A bare number is the expected answer: the count of lines in the data holding "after".
* * * * *
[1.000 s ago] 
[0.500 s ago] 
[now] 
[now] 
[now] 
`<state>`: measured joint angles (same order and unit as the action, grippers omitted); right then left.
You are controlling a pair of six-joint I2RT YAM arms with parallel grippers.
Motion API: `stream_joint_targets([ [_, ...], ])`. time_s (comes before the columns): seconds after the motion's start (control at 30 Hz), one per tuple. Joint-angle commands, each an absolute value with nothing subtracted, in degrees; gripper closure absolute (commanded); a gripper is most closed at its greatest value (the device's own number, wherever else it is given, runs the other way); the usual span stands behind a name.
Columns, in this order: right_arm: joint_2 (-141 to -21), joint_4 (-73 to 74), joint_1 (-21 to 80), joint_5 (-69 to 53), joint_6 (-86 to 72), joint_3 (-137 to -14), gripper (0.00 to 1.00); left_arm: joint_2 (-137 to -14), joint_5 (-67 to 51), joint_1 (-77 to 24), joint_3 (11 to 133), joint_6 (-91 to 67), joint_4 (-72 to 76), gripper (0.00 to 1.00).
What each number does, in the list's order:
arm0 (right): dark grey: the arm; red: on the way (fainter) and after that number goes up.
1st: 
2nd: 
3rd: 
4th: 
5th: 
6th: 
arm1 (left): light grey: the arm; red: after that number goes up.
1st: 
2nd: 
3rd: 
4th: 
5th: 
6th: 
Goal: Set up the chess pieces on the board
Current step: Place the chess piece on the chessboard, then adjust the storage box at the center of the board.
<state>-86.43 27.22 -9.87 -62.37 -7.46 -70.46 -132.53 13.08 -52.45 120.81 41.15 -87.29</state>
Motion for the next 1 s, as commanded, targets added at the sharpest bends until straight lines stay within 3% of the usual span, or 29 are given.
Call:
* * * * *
__YOUR RESPONSE__.
3